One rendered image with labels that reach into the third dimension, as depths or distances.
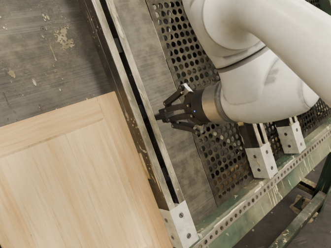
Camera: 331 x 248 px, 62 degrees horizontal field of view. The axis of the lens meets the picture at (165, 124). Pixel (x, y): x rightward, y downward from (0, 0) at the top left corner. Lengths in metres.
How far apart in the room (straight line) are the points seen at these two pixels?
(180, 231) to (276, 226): 1.46
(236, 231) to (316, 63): 0.82
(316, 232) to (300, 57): 2.07
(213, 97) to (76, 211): 0.43
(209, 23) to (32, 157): 0.48
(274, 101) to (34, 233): 0.57
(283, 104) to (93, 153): 0.47
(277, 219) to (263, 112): 1.83
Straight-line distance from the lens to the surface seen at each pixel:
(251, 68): 0.46
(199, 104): 0.58
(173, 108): 0.69
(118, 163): 0.76
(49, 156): 0.70
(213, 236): 0.94
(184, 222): 0.83
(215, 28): 0.41
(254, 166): 1.13
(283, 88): 0.45
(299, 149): 1.29
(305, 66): 0.27
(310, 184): 2.37
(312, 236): 2.26
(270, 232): 2.18
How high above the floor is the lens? 1.62
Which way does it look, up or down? 31 degrees down
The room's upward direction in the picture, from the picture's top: straight up
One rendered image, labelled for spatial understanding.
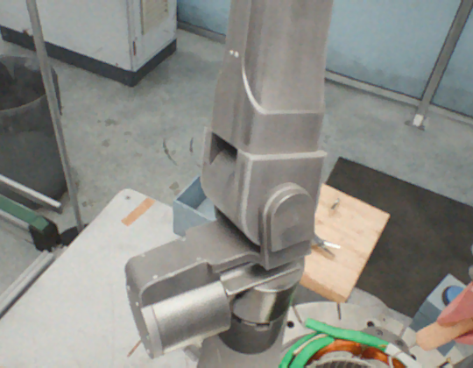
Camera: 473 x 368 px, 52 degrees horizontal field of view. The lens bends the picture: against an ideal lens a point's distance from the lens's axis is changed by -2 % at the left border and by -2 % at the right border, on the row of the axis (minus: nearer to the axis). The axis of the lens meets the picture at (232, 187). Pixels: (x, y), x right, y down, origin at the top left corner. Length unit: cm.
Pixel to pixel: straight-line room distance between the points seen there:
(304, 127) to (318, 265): 46
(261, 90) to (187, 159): 214
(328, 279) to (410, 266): 148
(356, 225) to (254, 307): 47
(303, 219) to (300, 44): 11
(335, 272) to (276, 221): 45
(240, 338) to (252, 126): 19
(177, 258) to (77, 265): 76
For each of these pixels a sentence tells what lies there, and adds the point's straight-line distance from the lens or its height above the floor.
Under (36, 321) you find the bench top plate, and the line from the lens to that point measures 104.
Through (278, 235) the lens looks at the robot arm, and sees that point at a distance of 31.
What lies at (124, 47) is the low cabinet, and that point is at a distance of 277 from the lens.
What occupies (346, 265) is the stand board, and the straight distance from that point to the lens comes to 76.
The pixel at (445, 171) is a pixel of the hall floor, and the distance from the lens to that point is 273.
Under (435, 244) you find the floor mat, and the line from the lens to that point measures 233.
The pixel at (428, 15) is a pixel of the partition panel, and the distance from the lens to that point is 270.
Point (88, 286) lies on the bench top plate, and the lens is 106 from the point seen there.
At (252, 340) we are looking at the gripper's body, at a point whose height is 129.
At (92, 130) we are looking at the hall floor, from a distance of 262.
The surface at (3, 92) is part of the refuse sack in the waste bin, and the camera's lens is 226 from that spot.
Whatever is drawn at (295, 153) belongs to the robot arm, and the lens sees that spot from 31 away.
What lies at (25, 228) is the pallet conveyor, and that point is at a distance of 123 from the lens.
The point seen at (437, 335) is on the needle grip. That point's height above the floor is 132.
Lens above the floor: 166
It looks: 46 degrees down
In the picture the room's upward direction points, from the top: 6 degrees clockwise

**PROBLEM:**
Only the lines above from the one with "(277, 219) to (263, 112): 1.83" up to and including the one with "(254, 166): 1.13" should be repeated, exactly as written.

**ANSWER TO THE PROBLEM:**
(277, 219) to (263, 112): 1.83
Straight-line distance from the lens to the surface seen at each pixel:
(251, 68): 0.46
(199, 104): 0.58
(173, 108): 0.69
(118, 163): 0.76
(49, 156): 0.70
(213, 236): 0.94
(184, 222): 0.83
(215, 28): 0.41
(254, 166): 1.13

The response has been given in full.